I rewrote a login script that used three different pages to check everything. A login.php, checklogin.php, and login_success.php. It works, and I use the $_POST variable instead. Would you recommend using separate pages like this for a login, or keep it to one?

Also, just to add, like I said before this is an old script I wrote a few years back, and I've since started using <div> tags & XHTML. I'm more up to standards now! It was just the form I had wrote before and didn't want to change it just yet.

I know there are a few questions here, but anything you can answer would be greatly appreciated.

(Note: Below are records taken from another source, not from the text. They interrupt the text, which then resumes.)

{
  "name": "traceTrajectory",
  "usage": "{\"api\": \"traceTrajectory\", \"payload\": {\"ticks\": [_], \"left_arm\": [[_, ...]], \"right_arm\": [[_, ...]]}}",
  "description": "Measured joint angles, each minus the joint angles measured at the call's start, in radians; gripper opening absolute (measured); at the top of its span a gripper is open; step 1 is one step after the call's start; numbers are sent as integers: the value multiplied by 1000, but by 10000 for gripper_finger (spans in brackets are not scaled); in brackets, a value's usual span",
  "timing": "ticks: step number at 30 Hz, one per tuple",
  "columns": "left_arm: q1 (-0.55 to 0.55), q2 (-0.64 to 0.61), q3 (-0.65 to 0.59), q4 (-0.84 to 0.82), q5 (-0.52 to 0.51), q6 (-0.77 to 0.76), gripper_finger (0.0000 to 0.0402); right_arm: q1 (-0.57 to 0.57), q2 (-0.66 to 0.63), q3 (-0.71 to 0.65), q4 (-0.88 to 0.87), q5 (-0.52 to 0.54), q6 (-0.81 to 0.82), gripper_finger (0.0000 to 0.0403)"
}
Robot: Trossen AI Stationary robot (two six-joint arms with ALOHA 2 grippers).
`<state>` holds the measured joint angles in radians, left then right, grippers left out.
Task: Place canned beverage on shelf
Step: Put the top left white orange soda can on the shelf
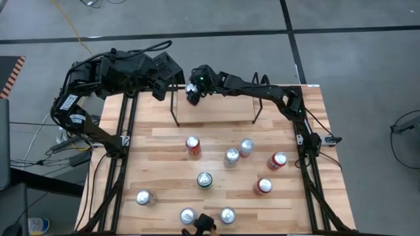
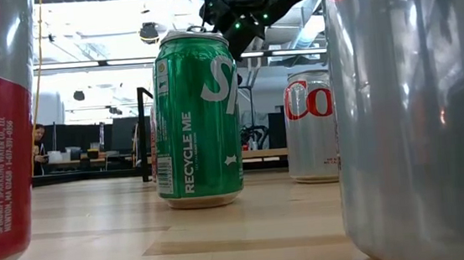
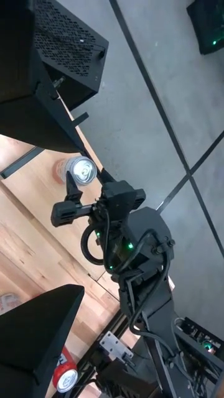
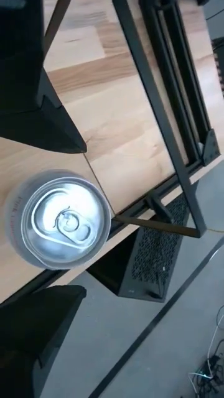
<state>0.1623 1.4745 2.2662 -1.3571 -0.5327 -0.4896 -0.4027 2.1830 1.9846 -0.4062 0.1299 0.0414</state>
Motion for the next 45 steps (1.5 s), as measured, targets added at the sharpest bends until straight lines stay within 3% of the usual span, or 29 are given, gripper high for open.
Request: {"api": "traceTrajectory", "payload": {"ticks": [22,28,35,45], "left_arm": [[0,0,0,0,-5,8,348],[0,0,0,-1,0,19,348],[0,0,0,-24,2,18,348],[0,0,0,-24,40,67,348]], "right_arm": [[-6,61,-2,5,-5,12,319],[-6,61,-2,6,-118,-98,286],[-27,61,21,-30,-260,-155,280],[-62,62,162,-151,-336,-351,278]]}}
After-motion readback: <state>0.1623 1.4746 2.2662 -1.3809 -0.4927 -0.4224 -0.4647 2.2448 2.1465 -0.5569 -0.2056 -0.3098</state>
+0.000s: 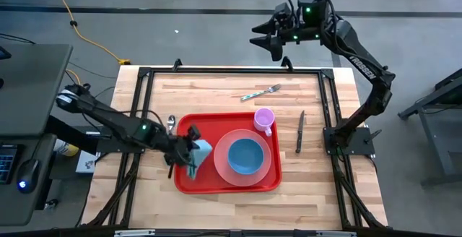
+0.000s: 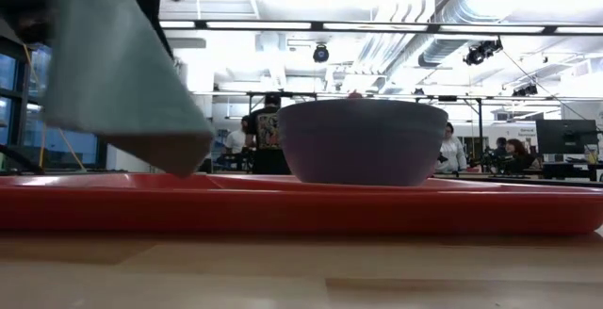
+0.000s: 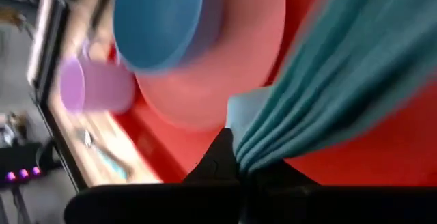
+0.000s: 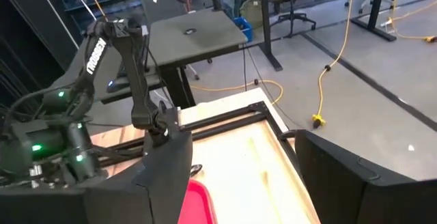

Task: Set up tray
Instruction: Put the blue napkin on the red serving tray to the left of the pink plate

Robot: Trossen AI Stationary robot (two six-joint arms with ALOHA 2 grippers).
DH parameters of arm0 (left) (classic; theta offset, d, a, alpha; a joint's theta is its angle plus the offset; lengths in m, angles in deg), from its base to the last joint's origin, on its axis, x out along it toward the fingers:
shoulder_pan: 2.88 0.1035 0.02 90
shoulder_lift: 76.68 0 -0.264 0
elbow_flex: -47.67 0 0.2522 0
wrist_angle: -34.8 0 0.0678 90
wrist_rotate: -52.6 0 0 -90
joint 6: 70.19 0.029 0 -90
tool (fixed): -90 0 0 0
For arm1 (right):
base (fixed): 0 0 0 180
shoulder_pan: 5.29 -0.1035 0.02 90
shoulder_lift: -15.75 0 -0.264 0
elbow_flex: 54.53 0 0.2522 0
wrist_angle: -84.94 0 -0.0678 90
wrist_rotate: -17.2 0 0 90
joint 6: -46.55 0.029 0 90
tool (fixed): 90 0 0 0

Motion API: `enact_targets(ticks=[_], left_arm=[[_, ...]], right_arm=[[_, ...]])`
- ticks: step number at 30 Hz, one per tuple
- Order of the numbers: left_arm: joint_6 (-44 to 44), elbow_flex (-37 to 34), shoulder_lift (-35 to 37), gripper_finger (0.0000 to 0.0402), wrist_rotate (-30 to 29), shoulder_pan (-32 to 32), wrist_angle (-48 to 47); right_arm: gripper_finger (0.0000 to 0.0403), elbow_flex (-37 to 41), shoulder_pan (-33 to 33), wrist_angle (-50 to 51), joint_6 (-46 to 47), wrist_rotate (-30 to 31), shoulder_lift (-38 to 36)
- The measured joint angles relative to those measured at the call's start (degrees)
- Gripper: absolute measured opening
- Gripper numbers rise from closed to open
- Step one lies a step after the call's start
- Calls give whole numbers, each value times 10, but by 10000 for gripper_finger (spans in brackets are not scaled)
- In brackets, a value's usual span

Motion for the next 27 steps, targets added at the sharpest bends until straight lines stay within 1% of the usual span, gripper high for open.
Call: enact_targets(ticks=[4,9,10,13,16,18,23,26,27], left_arm=[[10,0,-38,23,-15,-20,4],[25,-19,-101,23,-16,-21,22],[34,-21,-112,23,-23,-21,19],[54,-23,-135,23,-68,-21,15],[50,-23,-134,23,-115,-21,8],[34,-22,-135,23,-133,-14,-2],[-31,-23,-135,23,-135,4,-53],[-39,-23,-135,23,-133,5,-53],[-34,-23,-135,23,-124,5,-50]], right_arm=[[239,0,0,9,-2,0,0],[239,0,0,9,-4,0,0],[239,0,0,9,-4,0,0],[239,0,0,9,-4,0,0],[239,0,0,10,-4,0,0],[239,0,0,11,-4,0,0],[239,0,0,13,-6,-1,0],[239,0,0,13,-7,-1,0],[239,0,0,13,-7,-1,0]])
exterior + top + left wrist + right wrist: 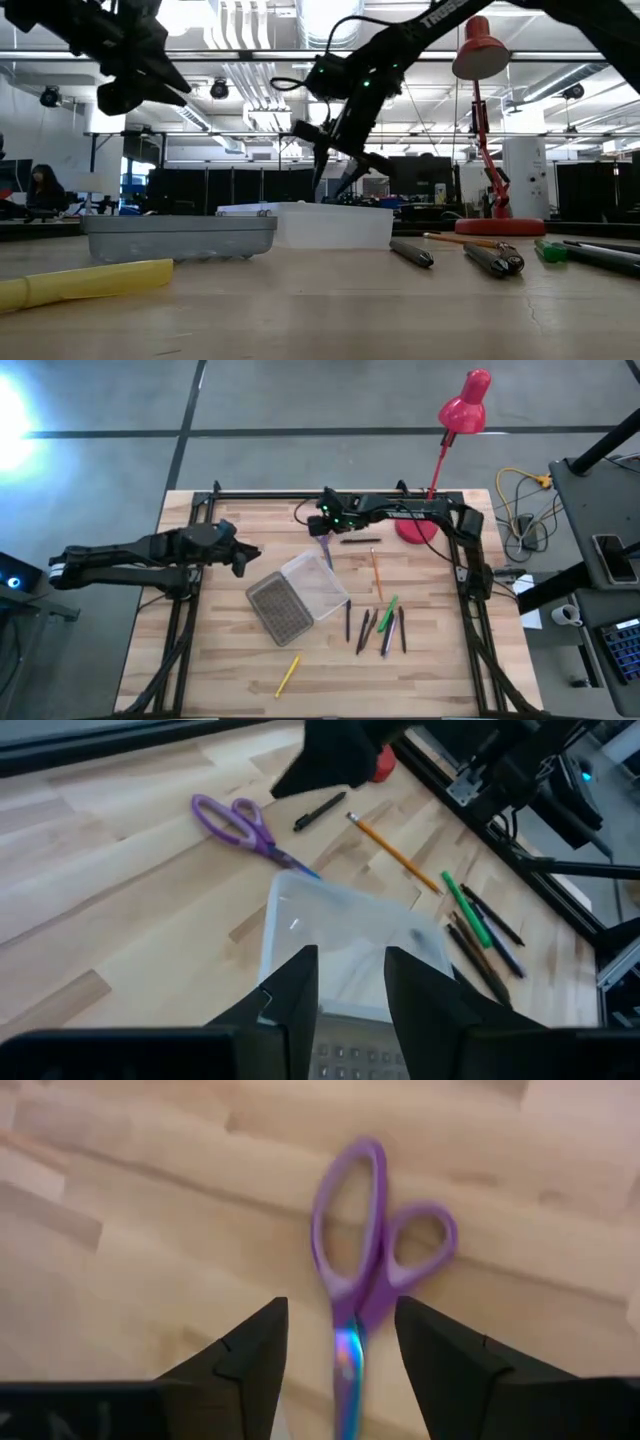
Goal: Pick & place school supplies into a supply box
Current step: Put the purple scissors into the gray supply box
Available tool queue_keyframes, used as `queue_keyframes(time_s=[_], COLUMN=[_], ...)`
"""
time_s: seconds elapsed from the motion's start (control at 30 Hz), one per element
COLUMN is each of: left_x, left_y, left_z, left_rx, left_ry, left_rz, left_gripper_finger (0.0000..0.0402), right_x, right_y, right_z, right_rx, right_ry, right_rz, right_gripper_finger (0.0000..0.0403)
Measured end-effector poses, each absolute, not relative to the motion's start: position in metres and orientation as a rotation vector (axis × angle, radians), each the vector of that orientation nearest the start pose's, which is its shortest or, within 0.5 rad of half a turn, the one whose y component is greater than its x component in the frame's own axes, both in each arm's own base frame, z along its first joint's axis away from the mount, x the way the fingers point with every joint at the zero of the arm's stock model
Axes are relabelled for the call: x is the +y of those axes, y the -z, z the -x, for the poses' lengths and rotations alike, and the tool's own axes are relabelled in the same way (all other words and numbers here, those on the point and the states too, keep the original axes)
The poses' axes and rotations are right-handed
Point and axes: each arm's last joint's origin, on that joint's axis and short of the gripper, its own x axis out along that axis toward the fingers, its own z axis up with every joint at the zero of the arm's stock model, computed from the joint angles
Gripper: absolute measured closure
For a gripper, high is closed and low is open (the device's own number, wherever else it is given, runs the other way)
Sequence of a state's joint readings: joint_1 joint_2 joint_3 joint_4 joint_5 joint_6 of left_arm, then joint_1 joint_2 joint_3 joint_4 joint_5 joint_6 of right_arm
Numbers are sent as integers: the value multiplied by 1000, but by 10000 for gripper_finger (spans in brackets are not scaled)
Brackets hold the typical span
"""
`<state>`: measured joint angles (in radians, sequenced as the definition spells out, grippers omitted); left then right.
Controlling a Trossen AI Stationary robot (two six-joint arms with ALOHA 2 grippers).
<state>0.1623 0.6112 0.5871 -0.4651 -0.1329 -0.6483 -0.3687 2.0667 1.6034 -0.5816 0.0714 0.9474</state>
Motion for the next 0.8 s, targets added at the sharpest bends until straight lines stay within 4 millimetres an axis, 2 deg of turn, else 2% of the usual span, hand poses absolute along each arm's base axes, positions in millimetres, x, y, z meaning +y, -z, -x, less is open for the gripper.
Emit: queue_keyframes(time_s=[0.13, 0.27, 0.4, 0.53, 0.63, 0.8], left_x=[25, 24, 23, 21, 20, 20], left_y=[-256, -253, -249, -245, -240, -232], left_z=[-128, -122, -113, -104, -100, -95], left_rx=[381, 379, 381, 355, 341, 321], left_ry=[-438, -430, -430, -422, -419, -420], left_rz=[631, 605, 603, 603, 608, 633], left_gripper_finger=[300, 300, 300, 300, 300, 300], right_x=[-167, -174, -181, -184, -185, -186], right_y=[-183, -180, -172, -164, -162, -161], right_z=[-426, -443, -451, -458, -464, -464], right_rx=[823, 821, 913, 1012, 1020, 1061], right_ry=[916, 951, 1029, 1055, 1048, 1098], right_rz=[-991, -971, -938, -910, -916, -875], right_gripper_finger=[243, 260, 269, 265, 254, 242])
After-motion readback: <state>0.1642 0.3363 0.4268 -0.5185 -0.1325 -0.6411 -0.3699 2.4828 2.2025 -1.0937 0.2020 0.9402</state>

Thank you so much for your previous posts and any information you can give me!

[de.monkeyz]

Yes that is what I meant, use $_GET and $_POST like you put. Also with session registered do

PHP Code:

isset($_SESSION['varname']) 

instead of

PHP Code:

session_is_registered('varname'); 

As for your question about separate pages, I'd reccommend using just one page.

http://www.deathmonkeyz.com/tutorials << At the bottom I have a 3 part video on reg and login. I believe the 3rd video just talks about login, if you need any additional help.

[kaceykeleher]

Much thanks, de! I really appreciate it.